Task details ▸ Transcribe each of the entries exactly.
※
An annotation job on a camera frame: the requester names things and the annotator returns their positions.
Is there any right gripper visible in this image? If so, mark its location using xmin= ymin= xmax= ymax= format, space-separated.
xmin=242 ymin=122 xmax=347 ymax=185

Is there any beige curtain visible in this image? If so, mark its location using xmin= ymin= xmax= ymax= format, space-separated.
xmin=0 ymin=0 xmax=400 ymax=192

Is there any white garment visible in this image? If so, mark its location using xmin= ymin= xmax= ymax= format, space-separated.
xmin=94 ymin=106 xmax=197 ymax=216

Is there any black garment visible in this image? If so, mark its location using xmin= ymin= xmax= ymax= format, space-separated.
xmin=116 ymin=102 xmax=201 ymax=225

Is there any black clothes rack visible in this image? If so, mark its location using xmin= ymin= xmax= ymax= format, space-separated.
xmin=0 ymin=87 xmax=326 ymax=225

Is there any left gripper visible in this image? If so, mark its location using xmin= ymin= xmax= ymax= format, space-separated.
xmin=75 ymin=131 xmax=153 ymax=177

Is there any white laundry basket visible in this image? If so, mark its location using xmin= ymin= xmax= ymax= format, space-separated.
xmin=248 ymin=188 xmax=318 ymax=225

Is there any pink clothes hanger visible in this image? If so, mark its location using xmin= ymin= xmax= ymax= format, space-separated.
※
Exercise result ▸
An annotation job on a camera frame: the requester names things and the annotator returns their positions.
Is there any right gripper visible in this image? If so, mark its location using xmin= ymin= xmax= ymax= format, space-separated.
xmin=242 ymin=122 xmax=347 ymax=185

Is there any beige curtain visible in this image? If so, mark its location using xmin= ymin= xmax= ymax= format, space-separated.
xmin=0 ymin=0 xmax=400 ymax=192

Is there any white garment visible in this image? If so, mark its location using xmin= ymin= xmax= ymax= format, space-separated.
xmin=94 ymin=106 xmax=197 ymax=216

Is there any black garment visible in this image? If so, mark its location using xmin= ymin= xmax= ymax= format, space-separated.
xmin=116 ymin=102 xmax=201 ymax=225

Is there any black clothes rack visible in this image? If so, mark its location using xmin= ymin= xmax= ymax= format, space-separated.
xmin=0 ymin=87 xmax=326 ymax=225

Is there any left gripper visible in this image? If so, mark its location using xmin= ymin= xmax= ymax= format, space-separated.
xmin=75 ymin=131 xmax=153 ymax=177

Is there any white laundry basket visible in this image? If so, mark its location using xmin= ymin= xmax= ymax= format, space-separated.
xmin=248 ymin=188 xmax=318 ymax=225

Is there any pink clothes hanger visible in this image? If so, mark its location using xmin= ymin= xmax= ymax= format, space-separated.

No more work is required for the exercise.